Sun and Shade:  Bristol Finish may be applied in full sun or shade. Naturally, shady conditions are much easier to deal with. Full sun can cause a temperature differential between the coating material in the pot and the surface it is applied on. When working in full sun, you may experience bubbling, caused by the expansion of trapped air. There are several ways to either prevent or compensate for the effects of air expansion.

The most important consideration is to not over-brush the coating. Over-brushing will aerate the coating, and will almost guarantee the formation of bubbles. Good brushing technique is called for. If minor bubbling is noticed right away, you can brush back over the fresh area with another coat, breaking and "melting out" the bubbles. This technique will not work if the coating has set too far past the non-sticky stage.

You can also add more Reducer to the working mixture. This will give more "open time" and allow trapped air to escape.

Previously Varnished Surfaces

Properly applied over existing varnish in good condition, you will see the same longevity for Bristol Finish as if applied to bare wood.  New coatings should be allowed to cure fully to prevent the solvents in Bristol Finish from blistering or wrinkling the underlying finish.  To check compatibility, apply a small test area of Bristol Finish before coating large areas.

Wash if necessary to remove dirt and salt.  Rinse thoroughly and dry.  Sand by hand with 220 or 240 grit paper to remove all gloss, oxidation and surface defects.  Do not sand sharp corners or edges, but scuff with a 3M #7447 red  ScotchBrite pad.  Remove the sanding dust and lightly wipe with a tack rag.

New or Bare Wood
For teak, use any good two-part teak cleaner to remove excess oil, stains or discoloration from weathering. For other wood types, use a mild one-part wood cleaner if required. Follow the manufacturer's instructions carefully and fully rinse to remove all residue. 

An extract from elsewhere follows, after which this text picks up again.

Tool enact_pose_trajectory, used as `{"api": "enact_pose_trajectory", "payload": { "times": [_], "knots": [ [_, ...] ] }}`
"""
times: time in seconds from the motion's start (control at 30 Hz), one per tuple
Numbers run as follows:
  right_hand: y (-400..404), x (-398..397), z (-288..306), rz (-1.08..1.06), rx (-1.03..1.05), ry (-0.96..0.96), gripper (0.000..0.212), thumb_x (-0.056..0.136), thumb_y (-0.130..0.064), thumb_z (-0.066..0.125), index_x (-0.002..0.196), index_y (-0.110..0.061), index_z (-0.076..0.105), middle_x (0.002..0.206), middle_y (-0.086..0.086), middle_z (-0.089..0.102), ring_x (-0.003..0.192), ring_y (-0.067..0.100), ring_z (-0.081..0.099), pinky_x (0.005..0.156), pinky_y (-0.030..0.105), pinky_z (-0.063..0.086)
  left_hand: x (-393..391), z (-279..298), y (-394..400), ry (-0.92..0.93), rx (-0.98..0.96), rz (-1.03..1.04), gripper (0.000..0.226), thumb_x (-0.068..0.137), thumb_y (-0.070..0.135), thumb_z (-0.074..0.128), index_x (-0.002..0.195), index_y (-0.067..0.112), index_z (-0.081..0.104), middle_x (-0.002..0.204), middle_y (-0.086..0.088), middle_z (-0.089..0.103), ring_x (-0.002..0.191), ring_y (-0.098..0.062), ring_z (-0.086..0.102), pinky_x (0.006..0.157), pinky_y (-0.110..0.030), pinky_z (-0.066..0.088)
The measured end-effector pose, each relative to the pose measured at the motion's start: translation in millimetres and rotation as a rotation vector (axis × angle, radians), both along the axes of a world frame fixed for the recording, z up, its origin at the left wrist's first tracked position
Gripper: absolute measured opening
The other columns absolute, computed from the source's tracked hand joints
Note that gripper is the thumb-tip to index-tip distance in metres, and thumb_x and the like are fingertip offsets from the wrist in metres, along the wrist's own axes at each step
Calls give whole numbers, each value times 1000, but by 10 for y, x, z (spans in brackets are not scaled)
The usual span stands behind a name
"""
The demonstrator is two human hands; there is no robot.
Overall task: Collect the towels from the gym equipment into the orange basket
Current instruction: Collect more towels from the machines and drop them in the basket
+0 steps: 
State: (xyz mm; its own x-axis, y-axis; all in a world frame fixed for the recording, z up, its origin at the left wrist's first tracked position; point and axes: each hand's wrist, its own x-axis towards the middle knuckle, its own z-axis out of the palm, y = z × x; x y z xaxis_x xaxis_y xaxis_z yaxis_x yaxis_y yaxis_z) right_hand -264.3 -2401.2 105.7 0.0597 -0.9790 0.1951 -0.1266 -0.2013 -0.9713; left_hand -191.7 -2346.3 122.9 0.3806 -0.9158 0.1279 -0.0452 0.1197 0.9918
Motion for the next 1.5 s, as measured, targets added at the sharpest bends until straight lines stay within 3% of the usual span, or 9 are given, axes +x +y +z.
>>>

Allow the wood to dry completely for a minimum of 24 hours.

Sand as required, starting with an appropriate grit and progressing in steps. A progression of 80 grit, 150 grit, and finally 220 grit is suggested. Do not stop sanding with the 80 grit until the wood is completely smooth. The finer grits are only used to minimize the size of sanding scratches. Any ridges or high spots that are not sanded down will cause thin areas in the coating, which could suffer premature failure. Remove all sanding dust and wipe down with acetone or lacquer thinner.  Lightly wipe with a tack rag to remove any remaining dust.